Instructions to follow:
Within the listing below, give again exactly the lines between the one containing "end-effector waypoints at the" and the one containing "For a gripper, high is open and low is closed", inclusive, pictures left aside.

-----

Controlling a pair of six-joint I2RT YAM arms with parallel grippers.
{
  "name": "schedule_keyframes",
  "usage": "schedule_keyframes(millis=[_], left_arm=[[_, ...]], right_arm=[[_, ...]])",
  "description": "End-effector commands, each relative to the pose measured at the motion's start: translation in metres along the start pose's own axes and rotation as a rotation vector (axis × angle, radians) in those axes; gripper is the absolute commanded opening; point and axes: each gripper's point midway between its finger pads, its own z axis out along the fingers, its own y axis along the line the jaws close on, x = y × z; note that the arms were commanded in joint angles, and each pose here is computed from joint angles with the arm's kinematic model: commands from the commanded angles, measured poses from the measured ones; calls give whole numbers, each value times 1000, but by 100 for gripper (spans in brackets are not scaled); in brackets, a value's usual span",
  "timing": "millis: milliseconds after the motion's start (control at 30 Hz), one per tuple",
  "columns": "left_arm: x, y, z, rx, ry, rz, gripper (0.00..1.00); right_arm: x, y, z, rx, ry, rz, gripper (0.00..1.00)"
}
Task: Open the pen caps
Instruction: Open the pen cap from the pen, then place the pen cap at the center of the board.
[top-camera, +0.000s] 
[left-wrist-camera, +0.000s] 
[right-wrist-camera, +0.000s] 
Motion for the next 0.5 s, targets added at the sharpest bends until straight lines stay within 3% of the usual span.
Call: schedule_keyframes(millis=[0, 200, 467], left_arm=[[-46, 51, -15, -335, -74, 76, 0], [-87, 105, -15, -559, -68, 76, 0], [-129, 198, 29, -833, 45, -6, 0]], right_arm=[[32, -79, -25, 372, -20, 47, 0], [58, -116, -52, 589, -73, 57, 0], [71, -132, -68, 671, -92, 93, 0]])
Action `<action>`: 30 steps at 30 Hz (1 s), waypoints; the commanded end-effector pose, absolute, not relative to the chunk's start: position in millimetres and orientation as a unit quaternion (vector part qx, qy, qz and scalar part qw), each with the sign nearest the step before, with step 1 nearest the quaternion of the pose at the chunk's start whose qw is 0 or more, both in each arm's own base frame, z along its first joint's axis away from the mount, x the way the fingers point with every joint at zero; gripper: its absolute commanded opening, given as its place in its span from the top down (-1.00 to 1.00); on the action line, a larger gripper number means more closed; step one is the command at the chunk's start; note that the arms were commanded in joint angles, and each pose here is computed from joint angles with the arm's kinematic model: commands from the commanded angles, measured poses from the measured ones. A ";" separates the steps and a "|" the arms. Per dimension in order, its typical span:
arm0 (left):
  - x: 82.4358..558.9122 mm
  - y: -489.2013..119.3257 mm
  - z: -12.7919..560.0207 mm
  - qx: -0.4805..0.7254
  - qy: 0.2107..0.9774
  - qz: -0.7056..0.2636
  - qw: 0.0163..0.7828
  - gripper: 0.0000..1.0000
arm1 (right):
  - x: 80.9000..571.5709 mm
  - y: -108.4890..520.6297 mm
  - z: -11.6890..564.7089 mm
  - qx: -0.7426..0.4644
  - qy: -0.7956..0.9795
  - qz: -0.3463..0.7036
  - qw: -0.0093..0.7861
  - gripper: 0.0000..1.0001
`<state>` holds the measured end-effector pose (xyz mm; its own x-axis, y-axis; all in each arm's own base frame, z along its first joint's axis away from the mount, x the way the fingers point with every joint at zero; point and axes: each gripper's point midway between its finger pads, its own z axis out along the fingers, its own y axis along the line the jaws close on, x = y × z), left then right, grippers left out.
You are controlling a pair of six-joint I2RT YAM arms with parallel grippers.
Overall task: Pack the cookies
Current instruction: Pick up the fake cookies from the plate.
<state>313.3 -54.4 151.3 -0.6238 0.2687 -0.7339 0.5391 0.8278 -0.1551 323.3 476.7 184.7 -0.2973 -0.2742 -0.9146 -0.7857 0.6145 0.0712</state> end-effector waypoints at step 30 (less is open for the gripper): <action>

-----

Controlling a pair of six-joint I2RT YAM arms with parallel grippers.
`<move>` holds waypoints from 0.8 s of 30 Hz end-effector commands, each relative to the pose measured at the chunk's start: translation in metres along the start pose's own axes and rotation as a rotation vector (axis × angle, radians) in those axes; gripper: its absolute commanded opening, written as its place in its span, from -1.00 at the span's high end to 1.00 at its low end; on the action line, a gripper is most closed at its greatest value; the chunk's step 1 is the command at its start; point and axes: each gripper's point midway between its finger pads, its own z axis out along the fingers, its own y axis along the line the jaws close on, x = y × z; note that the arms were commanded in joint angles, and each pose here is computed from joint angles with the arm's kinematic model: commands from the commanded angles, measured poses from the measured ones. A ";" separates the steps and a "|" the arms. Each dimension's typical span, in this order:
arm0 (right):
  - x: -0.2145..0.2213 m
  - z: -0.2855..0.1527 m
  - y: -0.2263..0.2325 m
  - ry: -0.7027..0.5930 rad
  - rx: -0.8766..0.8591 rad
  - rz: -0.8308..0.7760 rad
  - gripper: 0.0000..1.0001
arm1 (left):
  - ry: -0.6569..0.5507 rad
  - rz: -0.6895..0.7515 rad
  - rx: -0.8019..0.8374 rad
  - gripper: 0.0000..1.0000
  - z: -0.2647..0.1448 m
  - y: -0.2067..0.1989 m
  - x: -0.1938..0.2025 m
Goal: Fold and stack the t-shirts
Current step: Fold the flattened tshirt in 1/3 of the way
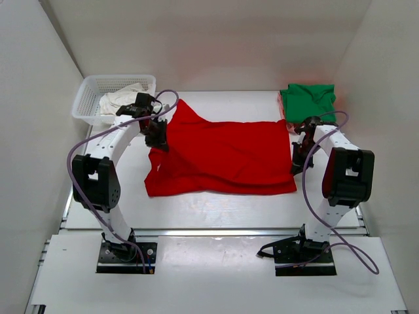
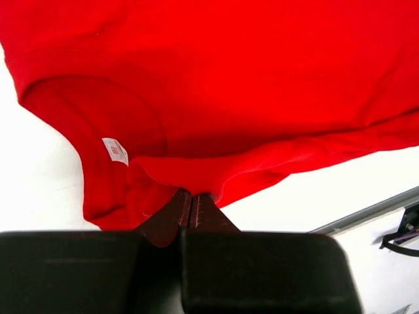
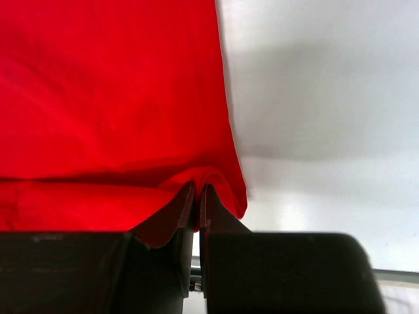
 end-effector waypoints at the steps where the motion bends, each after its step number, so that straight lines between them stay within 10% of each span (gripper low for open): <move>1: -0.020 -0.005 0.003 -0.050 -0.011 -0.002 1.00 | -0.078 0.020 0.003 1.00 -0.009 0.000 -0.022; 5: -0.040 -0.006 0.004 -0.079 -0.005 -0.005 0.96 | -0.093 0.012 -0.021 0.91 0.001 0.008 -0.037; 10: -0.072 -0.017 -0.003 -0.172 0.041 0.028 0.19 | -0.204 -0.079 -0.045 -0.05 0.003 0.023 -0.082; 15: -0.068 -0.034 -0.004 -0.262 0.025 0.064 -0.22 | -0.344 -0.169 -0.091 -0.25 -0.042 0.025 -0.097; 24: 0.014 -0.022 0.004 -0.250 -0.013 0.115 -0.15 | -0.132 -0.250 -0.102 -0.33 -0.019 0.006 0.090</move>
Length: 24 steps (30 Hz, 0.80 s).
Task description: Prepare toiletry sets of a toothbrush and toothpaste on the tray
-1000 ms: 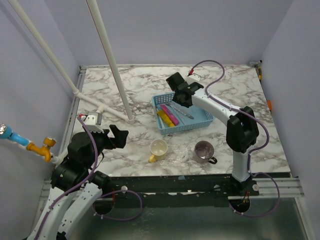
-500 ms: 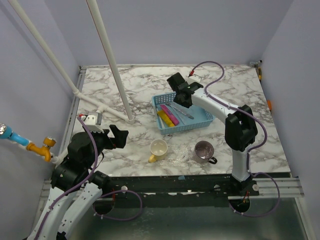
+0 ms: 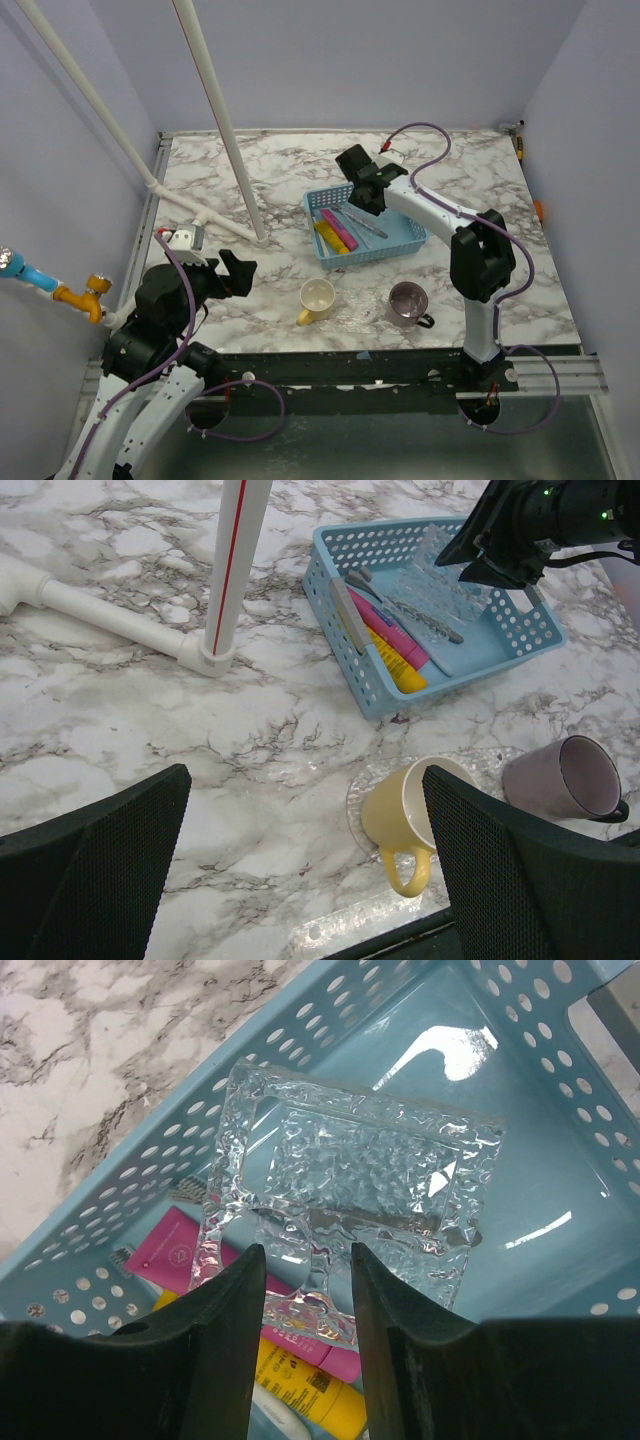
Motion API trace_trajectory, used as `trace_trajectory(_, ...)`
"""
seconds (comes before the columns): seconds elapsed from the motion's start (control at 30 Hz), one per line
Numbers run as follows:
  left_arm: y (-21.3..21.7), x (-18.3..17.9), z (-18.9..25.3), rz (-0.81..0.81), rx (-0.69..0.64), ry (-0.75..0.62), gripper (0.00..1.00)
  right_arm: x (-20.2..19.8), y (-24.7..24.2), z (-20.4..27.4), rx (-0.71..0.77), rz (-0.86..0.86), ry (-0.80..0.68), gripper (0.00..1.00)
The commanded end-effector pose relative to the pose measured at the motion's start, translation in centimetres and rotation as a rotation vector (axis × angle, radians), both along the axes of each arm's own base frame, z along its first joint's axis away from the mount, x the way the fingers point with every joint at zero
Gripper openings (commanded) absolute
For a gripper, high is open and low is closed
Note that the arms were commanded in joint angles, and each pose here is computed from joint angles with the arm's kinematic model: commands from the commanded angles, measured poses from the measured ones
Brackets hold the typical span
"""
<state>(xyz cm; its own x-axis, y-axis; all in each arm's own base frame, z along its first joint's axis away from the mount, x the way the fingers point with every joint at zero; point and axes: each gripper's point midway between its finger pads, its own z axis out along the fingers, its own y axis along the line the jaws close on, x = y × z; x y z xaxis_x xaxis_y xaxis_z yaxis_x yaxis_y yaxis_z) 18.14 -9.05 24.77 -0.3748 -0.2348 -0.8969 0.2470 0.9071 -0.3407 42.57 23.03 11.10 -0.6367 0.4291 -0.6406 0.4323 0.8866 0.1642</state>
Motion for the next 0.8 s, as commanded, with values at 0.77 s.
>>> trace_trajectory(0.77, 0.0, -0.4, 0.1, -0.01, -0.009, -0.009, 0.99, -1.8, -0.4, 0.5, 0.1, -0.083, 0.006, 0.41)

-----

Result of the exercise:
 end-effector waypoints at the steps where the motion bends, each after its step number, so that straight lines between them stay within 10% of each span (gripper low for open): <move>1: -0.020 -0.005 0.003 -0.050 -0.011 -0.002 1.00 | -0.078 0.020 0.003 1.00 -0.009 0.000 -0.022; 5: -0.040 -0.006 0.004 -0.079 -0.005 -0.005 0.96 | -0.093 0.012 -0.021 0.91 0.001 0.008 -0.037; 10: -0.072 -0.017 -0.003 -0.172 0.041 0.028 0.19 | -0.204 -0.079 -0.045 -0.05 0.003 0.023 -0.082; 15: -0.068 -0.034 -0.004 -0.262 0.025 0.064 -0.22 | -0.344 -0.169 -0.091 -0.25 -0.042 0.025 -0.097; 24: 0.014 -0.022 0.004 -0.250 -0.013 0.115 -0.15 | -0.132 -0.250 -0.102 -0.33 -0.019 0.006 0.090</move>
Length: 24 steps (30 Hz, 0.80 s).
Task description: Prepare toiletry sets of a toothbrush and toothpaste on the tray
-1000 ms: 
-500 ms: 
+0 ms: 
Motion API trace_trajectory, used as `trace_trajectory(_, ...)`
"""
seconds (comes before the columns): seconds elapsed from the motion's start (control at 30 Hz), one per line
Numbers run as follows:
  left_arm: y (-21.3..21.7), x (-18.3..17.9), z (-18.9..25.3), rz (-0.81..0.81), rx (-0.69..0.64), ry (-0.75..0.62), gripper (0.00..1.00)
  right_arm: x (-20.2..19.8), y (-24.7..24.2), z (-20.4..27.4), rx (-0.71..0.77), rz (-0.86..0.86), ry (-0.80..0.68), gripper (0.00..1.00)
The commanded end-effector pose relative to the pose measured at the motion's start, translation in centimetres and rotation as a rotation vector (axis × angle, radians), both along the axes of each arm's own base frame, z along its first joint's axis away from the mount, x the way the fingers point with every joint at zero
Gripper openings (commanded) absolute
For a gripper, high is open and low is closed

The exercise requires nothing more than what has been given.